◆ EXERCISE DESCRIPTION
From the listing below, extract every line containing "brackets".

[DATA]

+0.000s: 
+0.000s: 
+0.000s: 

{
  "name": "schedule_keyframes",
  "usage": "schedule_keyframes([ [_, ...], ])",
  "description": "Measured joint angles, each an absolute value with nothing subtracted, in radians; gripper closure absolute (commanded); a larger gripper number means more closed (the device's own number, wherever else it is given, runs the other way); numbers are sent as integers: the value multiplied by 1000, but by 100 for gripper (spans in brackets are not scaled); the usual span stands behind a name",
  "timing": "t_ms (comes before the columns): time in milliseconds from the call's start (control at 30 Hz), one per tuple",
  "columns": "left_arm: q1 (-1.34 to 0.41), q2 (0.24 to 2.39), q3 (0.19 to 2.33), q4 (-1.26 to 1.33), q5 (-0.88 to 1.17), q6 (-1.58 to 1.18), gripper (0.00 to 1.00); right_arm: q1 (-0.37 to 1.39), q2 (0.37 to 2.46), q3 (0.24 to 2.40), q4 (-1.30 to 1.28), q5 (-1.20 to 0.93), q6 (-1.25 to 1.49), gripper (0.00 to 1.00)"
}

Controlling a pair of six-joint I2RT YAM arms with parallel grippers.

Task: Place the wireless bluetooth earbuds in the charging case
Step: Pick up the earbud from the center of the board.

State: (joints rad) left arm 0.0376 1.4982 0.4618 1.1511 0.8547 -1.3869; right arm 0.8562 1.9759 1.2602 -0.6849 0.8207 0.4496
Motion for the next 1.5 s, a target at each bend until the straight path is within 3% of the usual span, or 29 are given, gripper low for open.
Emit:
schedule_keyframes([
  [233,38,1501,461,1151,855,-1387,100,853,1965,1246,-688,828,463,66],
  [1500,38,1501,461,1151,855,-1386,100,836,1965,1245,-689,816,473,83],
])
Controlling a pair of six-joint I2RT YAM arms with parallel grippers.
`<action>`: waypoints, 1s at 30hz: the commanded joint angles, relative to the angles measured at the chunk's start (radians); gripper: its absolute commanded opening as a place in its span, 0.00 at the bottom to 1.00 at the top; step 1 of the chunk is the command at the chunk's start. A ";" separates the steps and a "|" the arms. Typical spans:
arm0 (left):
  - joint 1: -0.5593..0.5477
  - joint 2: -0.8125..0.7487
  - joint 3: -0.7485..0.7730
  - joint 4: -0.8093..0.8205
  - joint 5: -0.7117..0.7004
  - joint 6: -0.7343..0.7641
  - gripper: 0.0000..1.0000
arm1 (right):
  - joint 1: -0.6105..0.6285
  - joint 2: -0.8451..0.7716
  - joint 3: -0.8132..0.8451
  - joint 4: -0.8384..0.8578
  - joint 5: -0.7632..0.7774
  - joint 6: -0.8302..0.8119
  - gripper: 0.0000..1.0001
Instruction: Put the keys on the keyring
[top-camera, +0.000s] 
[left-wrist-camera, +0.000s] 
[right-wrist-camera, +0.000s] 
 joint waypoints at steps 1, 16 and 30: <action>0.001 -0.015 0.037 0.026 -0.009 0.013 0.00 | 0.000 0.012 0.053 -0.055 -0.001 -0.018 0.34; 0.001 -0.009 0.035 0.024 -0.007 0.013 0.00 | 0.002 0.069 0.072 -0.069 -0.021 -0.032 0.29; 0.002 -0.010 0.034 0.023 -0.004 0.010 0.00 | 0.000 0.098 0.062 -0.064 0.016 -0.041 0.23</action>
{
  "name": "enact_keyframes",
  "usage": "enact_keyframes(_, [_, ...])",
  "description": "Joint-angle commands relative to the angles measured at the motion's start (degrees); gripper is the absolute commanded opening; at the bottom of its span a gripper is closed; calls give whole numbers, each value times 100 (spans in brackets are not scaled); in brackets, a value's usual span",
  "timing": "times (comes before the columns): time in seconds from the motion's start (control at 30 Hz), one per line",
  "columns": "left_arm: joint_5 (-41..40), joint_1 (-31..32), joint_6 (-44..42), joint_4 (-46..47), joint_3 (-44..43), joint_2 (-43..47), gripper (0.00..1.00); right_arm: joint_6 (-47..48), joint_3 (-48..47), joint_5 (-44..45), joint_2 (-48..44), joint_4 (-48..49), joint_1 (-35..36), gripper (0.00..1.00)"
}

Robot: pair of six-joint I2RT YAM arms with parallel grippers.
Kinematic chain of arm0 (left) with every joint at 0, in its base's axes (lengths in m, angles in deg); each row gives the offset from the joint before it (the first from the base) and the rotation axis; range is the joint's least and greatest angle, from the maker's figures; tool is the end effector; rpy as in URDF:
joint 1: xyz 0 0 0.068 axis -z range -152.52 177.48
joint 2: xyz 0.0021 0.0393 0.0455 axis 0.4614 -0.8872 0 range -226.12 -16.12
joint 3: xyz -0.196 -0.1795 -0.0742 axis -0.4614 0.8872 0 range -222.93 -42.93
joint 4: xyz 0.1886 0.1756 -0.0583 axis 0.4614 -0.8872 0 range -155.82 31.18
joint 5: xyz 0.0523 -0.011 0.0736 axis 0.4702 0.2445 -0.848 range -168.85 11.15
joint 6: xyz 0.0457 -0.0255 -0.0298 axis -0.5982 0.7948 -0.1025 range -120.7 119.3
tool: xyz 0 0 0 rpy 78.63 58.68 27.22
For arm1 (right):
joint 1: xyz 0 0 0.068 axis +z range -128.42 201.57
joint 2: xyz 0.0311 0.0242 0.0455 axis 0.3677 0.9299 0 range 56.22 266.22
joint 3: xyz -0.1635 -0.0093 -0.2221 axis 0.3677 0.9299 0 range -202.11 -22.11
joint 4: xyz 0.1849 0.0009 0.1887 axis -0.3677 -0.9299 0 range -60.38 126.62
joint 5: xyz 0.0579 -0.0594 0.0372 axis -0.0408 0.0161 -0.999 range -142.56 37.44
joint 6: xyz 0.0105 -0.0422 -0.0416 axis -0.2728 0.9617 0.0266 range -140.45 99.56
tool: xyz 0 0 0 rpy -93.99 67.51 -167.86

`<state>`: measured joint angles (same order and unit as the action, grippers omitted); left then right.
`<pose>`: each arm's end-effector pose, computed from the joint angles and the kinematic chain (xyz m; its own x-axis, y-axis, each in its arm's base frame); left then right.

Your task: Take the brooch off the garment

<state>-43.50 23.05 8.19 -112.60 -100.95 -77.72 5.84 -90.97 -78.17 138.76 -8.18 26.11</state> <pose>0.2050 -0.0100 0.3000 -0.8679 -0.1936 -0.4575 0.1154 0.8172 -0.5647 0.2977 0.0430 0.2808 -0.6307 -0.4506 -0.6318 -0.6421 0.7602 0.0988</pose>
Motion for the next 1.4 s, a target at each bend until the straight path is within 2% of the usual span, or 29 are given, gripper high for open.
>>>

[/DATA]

◆ SOLUTION BELOW
  "description": "Measured joint angles, each an absolute value with nothing subtracted, in radians; gripper closure absolute (commanded); a larger gripper number means more closed (the device's own number, wherever else it is given, runs the other way); numbers are sent as integers: the value multiplied by 1000, but by 100 for gripper (spans in brackets are not scaled); the usual span stands behind a name",
  "description": "Joint-angle commands relative to the angles measured at the motion's start (degrees); gripper is the absolute commanded opening; at the bottom of its span a gripper is closed; calls give whole numbers, each value times 100 (spans in brackets are not scaled); in brackets, a value's usual span",

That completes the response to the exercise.